The first forfeiture caused by Colgate's implementation of the Plan involves a so-called "whipsaw violation," which relates to the inequivalence of the two optional forms of the PRA benefit: the PRA lump sum and the PRA annuity. To ensure that a lump sum is actuarially equivalent to the retirement-age annuity guaranteed by a cash-balance plan, the plan administrator (here, Colgate) must perform what is known as a whipsaw calculation. See Laurent v. Pricewaterhouse Coopers LLP, 794 F.3d 272, 275 (2d Cir. 2015) (explaining that a whipsaw calculation is used to determine the "difference between the hypothetical value of a cash balance plan account at any given time and the value of the account as an annuity payable at normal retirement age"). Generally speaking, to perform the whipsaw calculation, a plan administrator typically projects a participant's hypothetical cash balance forward to normal retirement age using a certain interest rate (the "projection rate") and then discounts that amount back to present value with a certain interest rate (the "discount rate"). Projection rates may be set by a plan, but the discount rate is statutorily capped.
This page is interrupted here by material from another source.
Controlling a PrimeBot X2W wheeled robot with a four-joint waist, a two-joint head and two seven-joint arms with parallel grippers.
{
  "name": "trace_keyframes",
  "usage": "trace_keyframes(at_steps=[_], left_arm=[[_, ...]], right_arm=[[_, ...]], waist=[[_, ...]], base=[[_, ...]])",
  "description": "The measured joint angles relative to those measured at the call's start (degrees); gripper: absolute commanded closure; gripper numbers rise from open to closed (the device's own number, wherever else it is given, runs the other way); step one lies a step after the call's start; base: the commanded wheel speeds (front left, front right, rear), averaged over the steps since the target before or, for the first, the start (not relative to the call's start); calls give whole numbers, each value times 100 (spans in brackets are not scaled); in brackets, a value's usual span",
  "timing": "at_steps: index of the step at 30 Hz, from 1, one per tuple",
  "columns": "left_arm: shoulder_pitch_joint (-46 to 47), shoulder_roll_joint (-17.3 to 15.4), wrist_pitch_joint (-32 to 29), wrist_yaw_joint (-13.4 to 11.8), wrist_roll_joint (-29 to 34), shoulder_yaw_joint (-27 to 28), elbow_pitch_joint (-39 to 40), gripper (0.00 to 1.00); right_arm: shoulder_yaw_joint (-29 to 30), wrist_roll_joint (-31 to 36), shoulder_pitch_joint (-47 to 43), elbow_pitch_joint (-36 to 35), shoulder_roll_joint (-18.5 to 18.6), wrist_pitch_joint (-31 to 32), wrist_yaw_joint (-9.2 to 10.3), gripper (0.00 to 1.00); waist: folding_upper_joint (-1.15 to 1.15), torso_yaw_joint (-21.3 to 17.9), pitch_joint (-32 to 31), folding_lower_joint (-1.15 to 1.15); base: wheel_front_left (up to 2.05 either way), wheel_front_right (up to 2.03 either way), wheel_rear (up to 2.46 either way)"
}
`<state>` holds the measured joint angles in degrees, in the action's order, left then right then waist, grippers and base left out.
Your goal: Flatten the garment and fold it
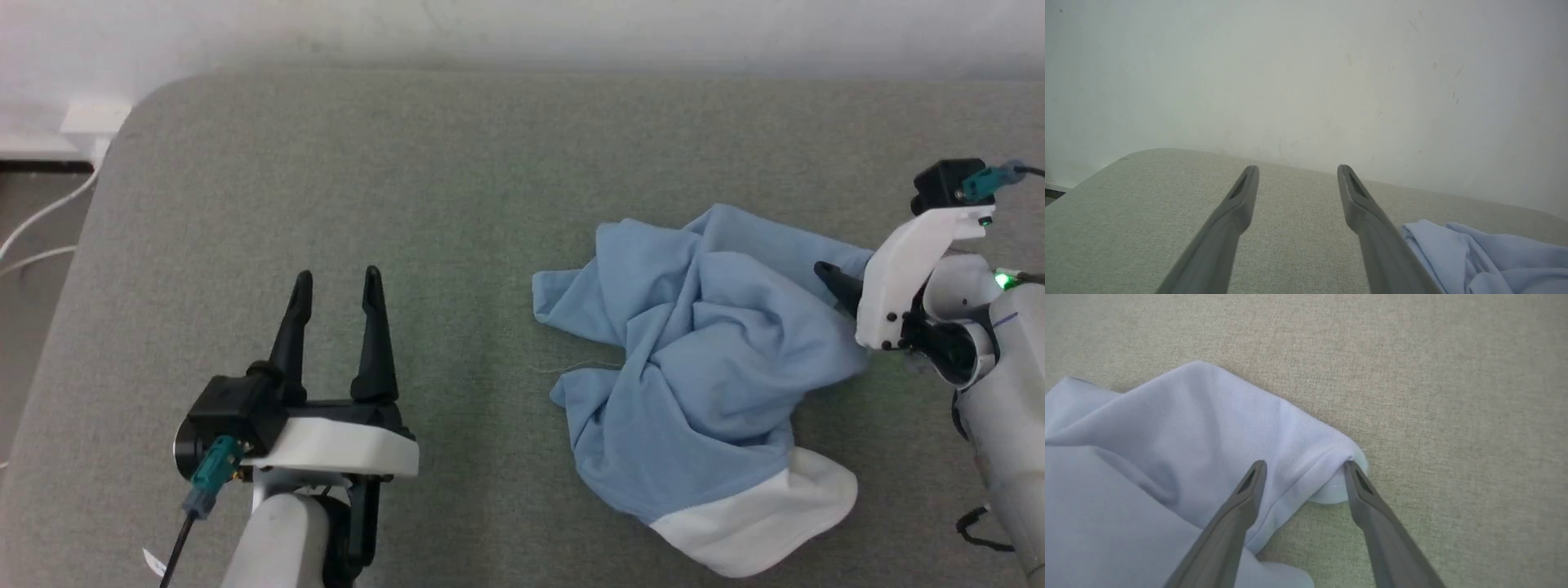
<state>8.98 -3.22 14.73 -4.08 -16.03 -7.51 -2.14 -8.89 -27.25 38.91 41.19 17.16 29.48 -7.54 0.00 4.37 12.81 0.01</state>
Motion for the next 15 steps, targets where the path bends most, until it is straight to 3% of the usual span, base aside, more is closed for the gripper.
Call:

See Esden, 229 F.3d at 159. In the context of the Plan, to properly compute a participant's lump sum benefit, Colgate had to increase the participant's hypothetical cash balance to age 65 using the plan-prescribed "projection rate," convert that amount into the age 65 annuity (i.e., the PRA annuity), convert that age 65 annuity to a lump sum, and finally discount the lump sum back to present value using the statutorily-prescribed "discount rate."

Colgate amended the Plan in 2003 so that the projection rate used to convert a member's cash balance to age 65 was the same as the discount rate prescribed by I.R.C. § 417(e). The whipsaw violation was therefore resolved on a prospective basis as of the date of this amendment, but it remained an issue retrospectively for participants who had been underpaid while the higher projection rate was in effect.

As relevant to the class members before us, § 1.3 of the Plan selected as a projection rate the 20-year Treasury bill interest rate plus 1% (the "20 + 1% rate"). See App'x 405-06 (requiring that the 20 + 1% rate must be used "[f]or purposes of converting a Member's Account into a single life annuity payable for the life of the Member starting at Normal Retirement Date"). In the whipsaw calculation, that rate was used to project the hypothetical PRA account balance forward to the age of 65 and to convert that projected balance into the PRA annuity. The discount rate used to bring the age 65 projected lump sum back to present value is set by I.R.C. § 417(e). From 1989 to 2002, federal law mandated that the discount rate could not be higher than the Pension Benefit Guaranty Corporation rate (the "PBGC rate"). See McCutcheon v. Colgate-Palmolive Co. (Colgate II), 481 F. Supp. 3d 252, 257 (S.D.N.Y. 2020) (citing I.R.C. § 417(e)(3)(C); I.R.S. Notice 87-20, 1987-1 C.B. 456 (Feb. 9, 1987)).

For the relevant period, however, Colgate used the 20 + 1% rate as both the projection rate and the discount rate, despite the 20 + 1% rate being considerably higher than the PBGC rate during that time. See App'x 1367. As a result of using the same rate to project and discount, a member who elected to receive her benefits as a lump sum received a payment that was necessarily equal to her hypothetical PRA account value. Insofar as this undervalued lump sum was not actuarially equivalent to a member's accrued benefit, these participants suffered a forfeiture.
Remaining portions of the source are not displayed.